Set down each line of the listing exactly as it reads.
──────
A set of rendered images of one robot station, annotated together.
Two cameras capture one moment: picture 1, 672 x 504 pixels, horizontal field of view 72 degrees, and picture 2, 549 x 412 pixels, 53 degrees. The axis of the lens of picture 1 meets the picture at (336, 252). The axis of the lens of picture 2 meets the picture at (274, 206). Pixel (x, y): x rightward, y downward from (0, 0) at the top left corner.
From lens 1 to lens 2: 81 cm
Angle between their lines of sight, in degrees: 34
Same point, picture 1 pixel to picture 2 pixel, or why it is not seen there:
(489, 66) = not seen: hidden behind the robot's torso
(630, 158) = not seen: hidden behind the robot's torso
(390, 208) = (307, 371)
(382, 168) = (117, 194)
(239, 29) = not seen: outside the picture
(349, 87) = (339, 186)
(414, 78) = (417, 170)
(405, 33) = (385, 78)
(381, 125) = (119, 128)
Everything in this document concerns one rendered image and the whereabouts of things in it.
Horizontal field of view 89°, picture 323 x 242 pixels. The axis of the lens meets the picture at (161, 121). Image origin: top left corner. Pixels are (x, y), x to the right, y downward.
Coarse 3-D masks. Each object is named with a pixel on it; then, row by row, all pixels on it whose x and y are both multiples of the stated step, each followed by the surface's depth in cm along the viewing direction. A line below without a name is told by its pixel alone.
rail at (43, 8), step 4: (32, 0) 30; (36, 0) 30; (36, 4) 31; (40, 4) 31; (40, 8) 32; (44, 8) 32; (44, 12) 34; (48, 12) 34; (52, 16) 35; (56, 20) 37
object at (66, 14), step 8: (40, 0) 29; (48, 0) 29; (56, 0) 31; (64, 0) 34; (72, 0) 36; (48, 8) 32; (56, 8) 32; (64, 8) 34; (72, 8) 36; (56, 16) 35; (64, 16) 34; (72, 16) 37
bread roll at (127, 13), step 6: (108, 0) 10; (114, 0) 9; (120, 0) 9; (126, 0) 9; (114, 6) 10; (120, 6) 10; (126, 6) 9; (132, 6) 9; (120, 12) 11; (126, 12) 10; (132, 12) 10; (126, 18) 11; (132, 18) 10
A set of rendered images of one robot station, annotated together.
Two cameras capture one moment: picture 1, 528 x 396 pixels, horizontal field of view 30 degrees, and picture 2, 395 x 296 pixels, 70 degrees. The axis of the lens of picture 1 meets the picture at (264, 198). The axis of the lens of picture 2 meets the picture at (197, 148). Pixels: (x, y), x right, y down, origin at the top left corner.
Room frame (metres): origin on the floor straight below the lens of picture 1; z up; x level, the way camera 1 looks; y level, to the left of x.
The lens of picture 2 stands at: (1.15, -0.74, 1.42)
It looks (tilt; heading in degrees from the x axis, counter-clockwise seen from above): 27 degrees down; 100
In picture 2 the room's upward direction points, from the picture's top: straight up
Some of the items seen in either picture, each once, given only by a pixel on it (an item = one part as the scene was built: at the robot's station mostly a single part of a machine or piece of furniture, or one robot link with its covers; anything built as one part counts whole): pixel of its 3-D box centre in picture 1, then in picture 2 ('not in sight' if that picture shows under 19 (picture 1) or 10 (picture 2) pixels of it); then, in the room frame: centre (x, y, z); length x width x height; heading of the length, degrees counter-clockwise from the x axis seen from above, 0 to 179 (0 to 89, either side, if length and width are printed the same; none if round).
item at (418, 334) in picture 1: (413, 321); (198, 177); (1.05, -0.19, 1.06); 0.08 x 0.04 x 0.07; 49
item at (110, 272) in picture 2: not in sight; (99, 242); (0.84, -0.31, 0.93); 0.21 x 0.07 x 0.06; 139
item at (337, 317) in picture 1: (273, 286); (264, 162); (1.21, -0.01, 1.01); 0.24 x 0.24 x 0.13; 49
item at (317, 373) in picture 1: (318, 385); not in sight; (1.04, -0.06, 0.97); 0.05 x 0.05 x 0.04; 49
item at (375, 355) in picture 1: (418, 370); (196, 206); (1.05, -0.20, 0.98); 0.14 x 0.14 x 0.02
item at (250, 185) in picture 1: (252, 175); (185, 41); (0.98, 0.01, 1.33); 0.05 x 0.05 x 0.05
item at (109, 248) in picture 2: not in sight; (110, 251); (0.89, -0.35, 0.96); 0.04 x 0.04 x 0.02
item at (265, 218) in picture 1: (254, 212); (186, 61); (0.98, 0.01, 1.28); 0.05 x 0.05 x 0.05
──────
Solution for this task
A set of rendered images of one robot station, annotated together.
Two cameras capture one moment: picture 1, 672 x 504 pixels, horizontal field of view 72 degrees, and picture 2, 549 x 412 pixels, 53 degrees. The axis of the lens of picture 1 meets the picture at (336, 252). The axis of the lens of picture 2 meets the picture at (274, 206). Pixel (x, y): x rightward, y downward from (0, 0) at the top left corner.
From lens 1 to lens 2: 81 cm
Angle between their lines of sight, in degrees: 34
Same point, picture 1 pixel to picture 2 pixel, or why it is not seen there:
(489, 66) = not seen: hidden behind the robot's torso
(630, 158) = not seen: hidden behind the robot's torso
(390, 208) = (307, 371)
(382, 168) = (117, 194)
(239, 29) = not seen: outside the picture
(349, 87) = (339, 186)
(414, 78) = (417, 170)
(405, 33) = (385, 78)
(381, 125) = (119, 128)
Everything in this document concerns one rendered image and the whereabouts of things in it.
Horizontal field of view 89°, picture 323 x 242 pixels. The axis of the lens meets the picture at (161, 121). Image origin: top left corner. Pixels are (x, y), x to the right, y downward.
Coarse 3-D masks. Each object is named with a pixel on it; then, row by row, all pixels on it whose x and y are both multiples of the stated step, each followed by the surface's depth in cm along the viewing direction. A line below without a name is told by its pixel alone.
rail at (43, 8), step 4: (32, 0) 30; (36, 0) 30; (36, 4) 31; (40, 4) 31; (40, 8) 32; (44, 8) 32; (44, 12) 34; (48, 12) 34; (52, 16) 35; (56, 20) 37
object at (66, 14), step 8: (40, 0) 29; (48, 0) 29; (56, 0) 31; (64, 0) 34; (72, 0) 36; (48, 8) 32; (56, 8) 32; (64, 8) 34; (72, 8) 36; (56, 16) 35; (64, 16) 34; (72, 16) 37
bread roll at (127, 13), step 6: (108, 0) 10; (114, 0) 9; (120, 0) 9; (126, 0) 9; (114, 6) 10; (120, 6) 10; (126, 6) 9; (132, 6) 9; (120, 12) 11; (126, 12) 10; (132, 12) 10; (126, 18) 11; (132, 18) 10
A set of rendered images of one robot station, annotated together.
Two cameras capture one moment: picture 1, 528 x 396 pixels, horizontal field of view 30 degrees, and picture 2, 395 x 296 pixels, 70 degrees. The axis of the lens of picture 1 meets the picture at (264, 198). The axis of the lens of picture 2 meets the picture at (197, 148). Pixels: (x, y), x right, y down, origin at the top left corner.
Room frame (metres): origin on the floor straight below the lens of picture 1; z up; x level, the way camera 1 looks; y level, to the left of x.
The lens of picture 2 stands at: (1.15, -0.74, 1.42)
It looks (tilt; heading in degrees from the x axis, counter-clockwise seen from above): 27 degrees down; 100
In picture 2 the room's upward direction points, from the picture's top: straight up
Some of the items seen in either picture, each once, given only by a pixel on it (an item = one part as the scene was built: at the robot's station mostly a single part of a machine or piece of furniture, or one robot link with its covers; anything built as one part counts whole): pixel of its 3-D box centre in picture 1, then in picture 2 ('not in sight' if that picture shows under 19 (picture 1) or 10 (picture 2) pixels of it); then, in the room frame: centre (x, y, z); length x width x height; heading of the length, degrees counter-clockwise from the x axis seen from above, 0 to 179 (0 to 89, either side, if length and width are printed the same; none if round).
item at (418, 334) in picture 1: (413, 321); (198, 177); (1.05, -0.19, 1.06); 0.08 x 0.04 x 0.07; 49
item at (110, 272) in picture 2: not in sight; (99, 242); (0.84, -0.31, 0.93); 0.21 x 0.07 x 0.06; 139
item at (337, 317) in picture 1: (273, 286); (264, 162); (1.21, -0.01, 1.01); 0.24 x 0.24 x 0.13; 49
item at (317, 373) in picture 1: (318, 385); not in sight; (1.04, -0.06, 0.97); 0.05 x 0.05 x 0.04; 49
item at (375, 355) in picture 1: (418, 370); (196, 206); (1.05, -0.20, 0.98); 0.14 x 0.14 x 0.02
item at (250, 185) in picture 1: (252, 175); (185, 41); (0.98, 0.01, 1.33); 0.05 x 0.05 x 0.05
item at (109, 248) in picture 2: not in sight; (110, 251); (0.89, -0.35, 0.96); 0.04 x 0.04 x 0.02
item at (265, 218) in picture 1: (254, 212); (186, 61); (0.98, 0.01, 1.28); 0.05 x 0.05 x 0.05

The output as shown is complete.